Moody’s maintient en effet la note souveraine du Gabon à Caa2. L’agence considère néanmoins que les risques liés aux besoins de financement futurs se sont accrus. Son analyse repose notamment sur les difficultés potentielles d’accès aux marchés et sur les défis associés à la gestion de la dette publique.
À Libreville, le gouvernement insiste sur une distinction essentielle : la notation n’est pas abaissée. Les autorités estiment que la perspective négative traduit avant tout une anticipation prudente de scénarios futurs et non une détérioration constatée de la situation économique actuelle.
Cette lecture s’appuie sur plusieurs indicateurs.

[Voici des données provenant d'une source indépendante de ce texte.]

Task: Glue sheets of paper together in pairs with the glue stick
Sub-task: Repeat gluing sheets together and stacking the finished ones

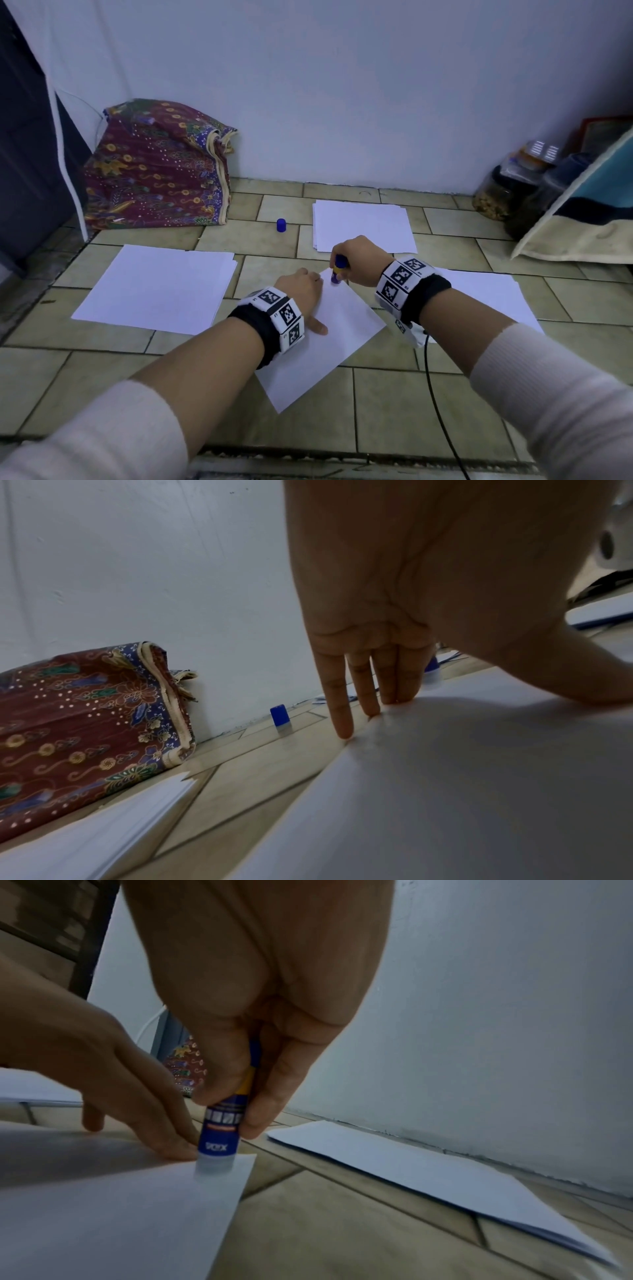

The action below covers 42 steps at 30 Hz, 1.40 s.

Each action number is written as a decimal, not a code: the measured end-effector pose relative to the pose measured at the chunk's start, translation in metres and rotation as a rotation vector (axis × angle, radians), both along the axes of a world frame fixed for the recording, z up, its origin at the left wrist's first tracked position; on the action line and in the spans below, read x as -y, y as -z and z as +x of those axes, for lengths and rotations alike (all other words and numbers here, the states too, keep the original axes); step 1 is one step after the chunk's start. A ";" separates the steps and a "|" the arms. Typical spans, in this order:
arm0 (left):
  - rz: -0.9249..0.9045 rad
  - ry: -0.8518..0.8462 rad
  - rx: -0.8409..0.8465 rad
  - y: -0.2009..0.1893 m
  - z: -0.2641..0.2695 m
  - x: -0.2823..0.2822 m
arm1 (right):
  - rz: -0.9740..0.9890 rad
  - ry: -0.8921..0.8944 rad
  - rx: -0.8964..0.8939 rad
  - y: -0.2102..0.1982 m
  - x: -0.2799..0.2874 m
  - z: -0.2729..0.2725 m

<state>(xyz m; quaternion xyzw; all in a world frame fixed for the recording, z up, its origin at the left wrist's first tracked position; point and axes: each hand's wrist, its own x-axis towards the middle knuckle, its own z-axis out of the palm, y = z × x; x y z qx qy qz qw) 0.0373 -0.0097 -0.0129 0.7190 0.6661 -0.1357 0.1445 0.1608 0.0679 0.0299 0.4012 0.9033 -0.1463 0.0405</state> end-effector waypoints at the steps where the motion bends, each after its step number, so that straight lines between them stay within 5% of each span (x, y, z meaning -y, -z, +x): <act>1: 0.007 0.008 -0.001 0.000 0.000 0.001 | -0.004 -0.008 0.003 -0.001 0.002 0.004; 22: 0.078 -0.022 -0.008 0.005 0.003 0.009 | -0.146 -0.089 0.087 -0.005 0.032 0.081; 25: 0.125 0.182 0.085 0.000 0.009 0.011 | -0.149 -0.098 0.106 -0.010 0.031 0.087; 29: -0.030 0.457 -0.004 0.000 0.018 0.013 | -0.083 0.003 -0.027 -0.019 0.019 0.095; 36: 0.070 0.234 -0.066 -0.012 0.010 0.008 | -0.038 0.194 -0.242 -0.009 0.008 0.080; 42: 0.071 -0.059 0.078 0.002 -0.002 0.006 | -0.072 0.252 -0.279 0.005 0.002 0.041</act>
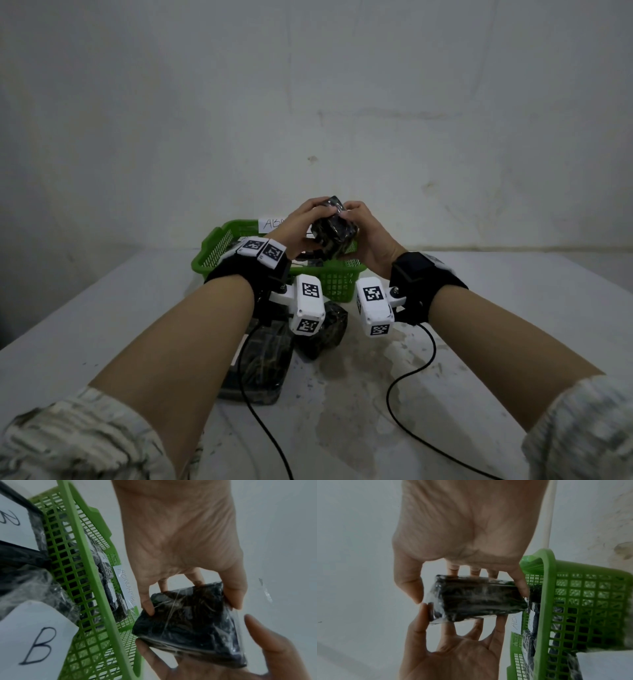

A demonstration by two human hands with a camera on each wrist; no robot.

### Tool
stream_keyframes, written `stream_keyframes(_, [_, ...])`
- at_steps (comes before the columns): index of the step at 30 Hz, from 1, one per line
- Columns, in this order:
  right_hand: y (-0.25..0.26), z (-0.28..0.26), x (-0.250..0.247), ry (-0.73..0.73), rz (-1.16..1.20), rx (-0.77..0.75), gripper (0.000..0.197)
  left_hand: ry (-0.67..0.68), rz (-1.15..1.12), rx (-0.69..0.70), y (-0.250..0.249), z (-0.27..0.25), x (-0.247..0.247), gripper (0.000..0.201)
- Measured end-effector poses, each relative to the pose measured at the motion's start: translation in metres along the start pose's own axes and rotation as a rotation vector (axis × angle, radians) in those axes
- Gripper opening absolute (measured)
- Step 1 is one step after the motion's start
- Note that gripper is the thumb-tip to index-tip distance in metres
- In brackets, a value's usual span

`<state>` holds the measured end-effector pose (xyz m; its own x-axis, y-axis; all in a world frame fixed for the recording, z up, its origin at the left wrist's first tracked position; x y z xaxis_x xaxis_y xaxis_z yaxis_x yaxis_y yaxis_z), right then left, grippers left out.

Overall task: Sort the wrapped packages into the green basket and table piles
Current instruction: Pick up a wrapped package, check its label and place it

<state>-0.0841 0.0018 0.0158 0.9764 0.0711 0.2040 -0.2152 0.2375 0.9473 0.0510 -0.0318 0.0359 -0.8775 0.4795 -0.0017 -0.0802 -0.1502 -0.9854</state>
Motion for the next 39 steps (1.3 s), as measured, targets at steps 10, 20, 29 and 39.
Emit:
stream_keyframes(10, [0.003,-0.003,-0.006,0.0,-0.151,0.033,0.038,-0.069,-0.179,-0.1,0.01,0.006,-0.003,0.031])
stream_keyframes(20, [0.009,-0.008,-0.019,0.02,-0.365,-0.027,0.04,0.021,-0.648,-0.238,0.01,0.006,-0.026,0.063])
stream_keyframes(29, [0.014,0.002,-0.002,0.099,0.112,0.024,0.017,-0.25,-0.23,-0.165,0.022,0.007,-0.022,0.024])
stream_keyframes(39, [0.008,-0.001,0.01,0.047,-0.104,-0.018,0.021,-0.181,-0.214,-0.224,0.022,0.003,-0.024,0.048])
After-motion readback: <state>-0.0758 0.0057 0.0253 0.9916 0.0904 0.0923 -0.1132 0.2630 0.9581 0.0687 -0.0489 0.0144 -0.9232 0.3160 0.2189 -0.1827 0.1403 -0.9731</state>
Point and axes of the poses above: each hand's wrist, its own z-axis towards the middle knuckle, its own x-axis out of the palm, y = z × x, the point moved 1 cm from there along z, towards the middle knuckle, and after that the axes turned 3 degrees about z, right-handed, at the moved point
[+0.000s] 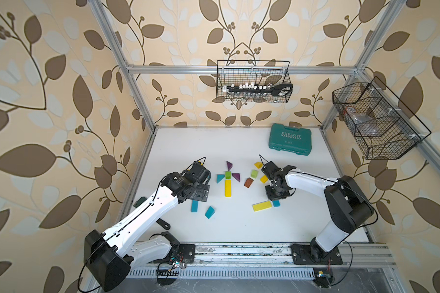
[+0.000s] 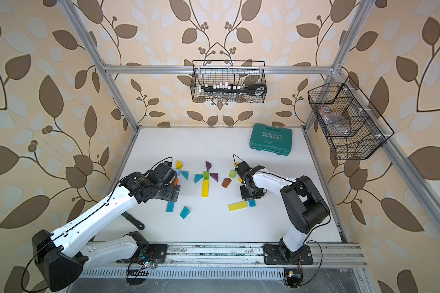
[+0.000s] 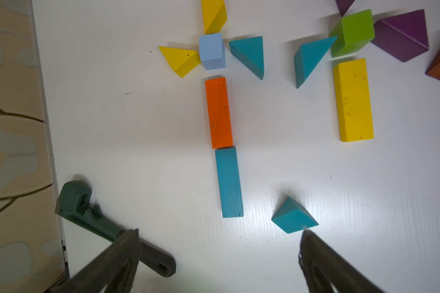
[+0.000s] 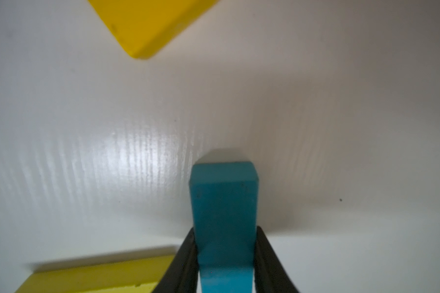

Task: Assemble a small pinwheel with building blocks
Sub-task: Pick up the building block from the center of the board, then place the building block at the center of the board.

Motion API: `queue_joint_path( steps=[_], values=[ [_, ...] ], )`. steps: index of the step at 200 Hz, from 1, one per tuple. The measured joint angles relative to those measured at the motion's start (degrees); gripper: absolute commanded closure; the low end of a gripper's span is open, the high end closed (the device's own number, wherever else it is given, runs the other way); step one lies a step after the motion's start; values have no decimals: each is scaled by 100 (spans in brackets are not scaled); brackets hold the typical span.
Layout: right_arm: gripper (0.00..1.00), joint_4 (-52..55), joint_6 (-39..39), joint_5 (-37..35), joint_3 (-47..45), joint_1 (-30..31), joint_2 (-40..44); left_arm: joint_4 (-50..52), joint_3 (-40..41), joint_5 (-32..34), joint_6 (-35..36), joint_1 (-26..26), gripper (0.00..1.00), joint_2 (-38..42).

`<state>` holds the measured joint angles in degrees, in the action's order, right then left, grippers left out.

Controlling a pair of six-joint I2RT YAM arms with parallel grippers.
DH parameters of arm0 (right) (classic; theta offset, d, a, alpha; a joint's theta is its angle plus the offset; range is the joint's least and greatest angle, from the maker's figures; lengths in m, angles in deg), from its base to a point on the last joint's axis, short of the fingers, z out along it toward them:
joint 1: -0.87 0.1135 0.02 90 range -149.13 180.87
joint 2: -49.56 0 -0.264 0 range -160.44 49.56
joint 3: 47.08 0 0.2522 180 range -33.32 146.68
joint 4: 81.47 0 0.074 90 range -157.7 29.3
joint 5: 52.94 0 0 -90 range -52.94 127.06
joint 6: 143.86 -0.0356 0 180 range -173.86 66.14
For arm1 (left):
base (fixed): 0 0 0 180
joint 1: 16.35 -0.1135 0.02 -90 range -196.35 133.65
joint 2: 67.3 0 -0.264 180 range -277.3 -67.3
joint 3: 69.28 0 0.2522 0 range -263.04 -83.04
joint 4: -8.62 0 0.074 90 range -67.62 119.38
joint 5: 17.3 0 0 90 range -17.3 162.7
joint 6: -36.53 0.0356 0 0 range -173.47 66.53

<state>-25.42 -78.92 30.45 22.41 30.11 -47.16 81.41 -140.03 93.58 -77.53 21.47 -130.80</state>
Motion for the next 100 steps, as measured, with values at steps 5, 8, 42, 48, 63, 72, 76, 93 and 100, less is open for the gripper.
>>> queue_joint_path(
  steps=[5, 8, 42, 48, 63, 72, 76, 93, 100],
  values=[
    [80, 4, -22, 2, 15, 0, -4, 0, 0, 0, 0, 0, 1, 0],
    [81, 9, 22, 4, 24, 0, -9, 0, 0, 0, 0, 0, 1, 0],
    [91, 426, -116, -118, 476, 28, -2, 0, 0, -2, 0, 0, 1, 17],
    [92, 509, -170, -186, 619, 63, 33, 0, 0, -2, 0, -2, 1, 26],
    [92, 643, -363, -326, 957, 284, 208, 0, 0, -4, 2, 0, 1, 50],
    [92, 651, -535, -398, 1128, 505, 330, -2, 0, -4, 2, 0, 1, 68],
    [92, 636, -623, -393, 1200, 645, 374, -2, 0, -4, 2, 0, 1, 76],
    [92, 520, -1029, -457, 1436, 1333, 426, -2, 0, -9, 4, 0, 1, 109],
    [92, 461, -1198, -457, 1550, 1661, 348, -2, 0, -11, 4, 0, 1, 122]
  ],
)
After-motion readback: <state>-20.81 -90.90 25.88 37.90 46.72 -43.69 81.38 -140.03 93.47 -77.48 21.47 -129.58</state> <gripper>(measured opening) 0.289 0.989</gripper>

Les projections disponibles montrent une réduction progressive du déficit budgétaire et une volonté de renforcer le pilotage des dépenses publiques. Le pouvoir exécutif affirme avoir engagé un processus de clarification des engagements financiers hérités des années précédentes.
Dans le même temps, les responsables gabonais revendiquent une méthode de gestion davantage centrée sur les résultats. Les financements publics sont désormais plus étroitement liés à l’avancement réel des projets, avec pour objectif de limiter les retards chroniques et les dépenses insuffisamment productives.
La divergence entre Moody’s et Libreville reflète finalement deux approches distinctes d’une même réalité. D’un côté, l’accent est mis sur les vulnérabilités structurelles ; de l’autre, sur les réformes engagées pour les corriger. Le véritable test se jouera dans la durée, à mesure que les résultats de cette stratégie deviendront visibles.